Nx Tokenizers: merged_with_next - cannot find how to enforce said pre-tokenizer in Elixir

Has anyone used the Tokenizers library of Nx by employing the behaviour merged_with_next with a pre_tokenizer?

My goal is to use the Elixir bindings in order to do something as in the following Python code, but I cannot find how to enforce said pre-tokenizer in Elixir:

from tokenizers import Tokenizer, Regex
from tokenizers.models import WordPiece
from tokenizers.pre_tokenizers import Split

samples = [“This is a first test.”, “This is a second test.”]

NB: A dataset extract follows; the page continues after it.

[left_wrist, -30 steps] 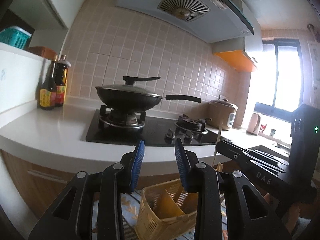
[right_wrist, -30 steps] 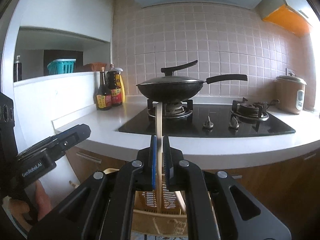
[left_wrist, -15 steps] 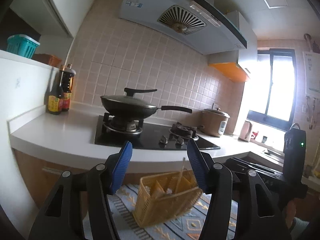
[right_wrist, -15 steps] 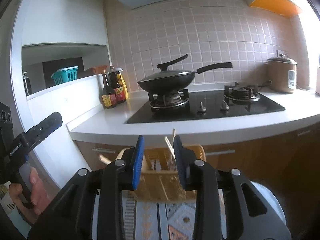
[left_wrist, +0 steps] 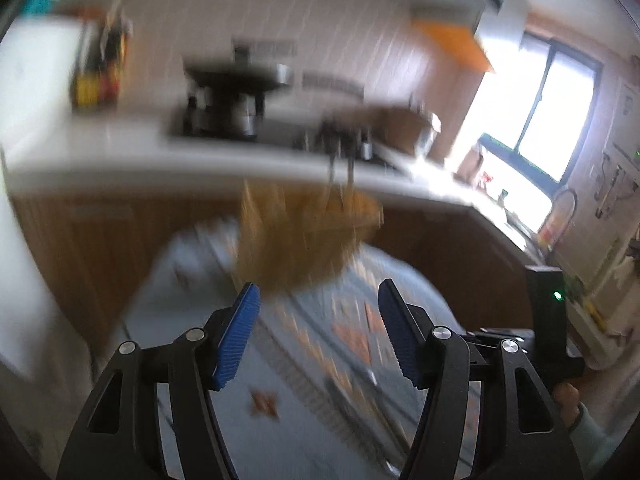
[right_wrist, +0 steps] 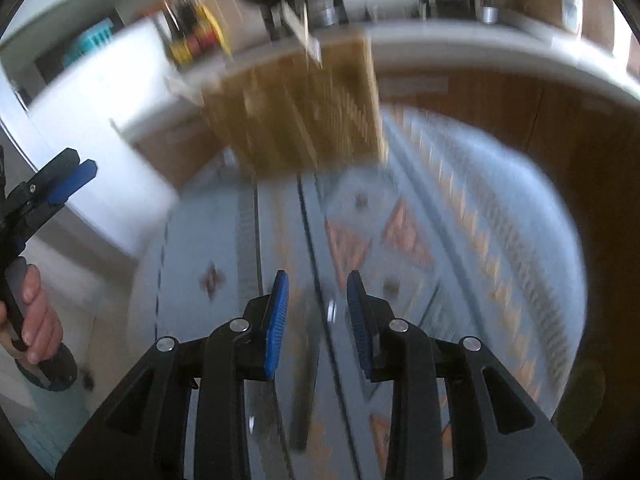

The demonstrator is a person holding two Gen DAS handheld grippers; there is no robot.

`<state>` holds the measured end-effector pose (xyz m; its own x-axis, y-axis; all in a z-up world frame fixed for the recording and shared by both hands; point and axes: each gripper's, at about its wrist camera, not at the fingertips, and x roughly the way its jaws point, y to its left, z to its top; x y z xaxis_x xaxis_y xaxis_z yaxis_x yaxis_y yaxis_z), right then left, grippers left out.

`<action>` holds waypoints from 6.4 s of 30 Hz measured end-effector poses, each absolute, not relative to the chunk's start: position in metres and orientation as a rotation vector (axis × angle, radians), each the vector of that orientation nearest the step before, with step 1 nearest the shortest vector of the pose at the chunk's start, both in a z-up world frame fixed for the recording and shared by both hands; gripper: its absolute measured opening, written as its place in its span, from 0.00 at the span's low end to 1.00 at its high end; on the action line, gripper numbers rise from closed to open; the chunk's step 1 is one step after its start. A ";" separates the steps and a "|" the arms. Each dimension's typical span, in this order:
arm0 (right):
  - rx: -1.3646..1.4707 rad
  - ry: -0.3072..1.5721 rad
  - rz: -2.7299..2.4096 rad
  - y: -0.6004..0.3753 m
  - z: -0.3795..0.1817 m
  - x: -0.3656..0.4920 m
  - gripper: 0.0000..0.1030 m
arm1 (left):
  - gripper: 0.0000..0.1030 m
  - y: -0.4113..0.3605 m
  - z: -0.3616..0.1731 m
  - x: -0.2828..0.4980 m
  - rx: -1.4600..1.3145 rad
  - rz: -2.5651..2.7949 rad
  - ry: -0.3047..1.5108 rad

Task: Organize utensils
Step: 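Lower the right tool to the last clear spoon on the table, then grasp the clear spoon with the right tool while the left tool grasps a utensil, then drop the clear spoon into the caddy with the right tool while the left tool drops its utensil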

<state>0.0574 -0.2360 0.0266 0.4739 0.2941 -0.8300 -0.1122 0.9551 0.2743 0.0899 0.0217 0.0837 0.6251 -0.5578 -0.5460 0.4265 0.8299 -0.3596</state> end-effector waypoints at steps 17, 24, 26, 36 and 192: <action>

model = WordPiece({“”: 100}, unk_token=“”)
tokenizer = Tokenizer(model)

tokenizer.pre_tokenizer = Split(Regex(“\w+|[^\w\s]+”), behavior=“merged_with_next”)

for s in samples:
print(“for input=”, s)
print(“standalone pre tekonizer:”, tokenizer.pre_tokenizer.pre_tokenize_str(s))
print(“----------------”)

The output of the above Python code is:

for input= This is a first test.
standalone pre tekonizer: [('This ', (0, 5)), ('is ', (5, 8)), ('a ', (8, 10)), ('first ', (10, 16)), ('test', (16, 20)), ('.', (20, 21))]
----------------
for input= This is a second test.
standalone pre tekonizer: [('This ', (0, 5)), ('is ', (5, 8)), ('a ', (8, 10)), ('second ', (10, 17)), ('test', (17, 21)), ('.', (21, 22))]
----------------
1 Like

I don’t think we’ve exposed this behavior from the Rust library yet

We’ve been slowly adding things we need, if this is something that you can do in Rust it’s probably something we can support. Feel free to open an issue or PR!

2 Likes

Thank you for your response! I guess it is time to start learning some Rust. :slight_smile:

1 Like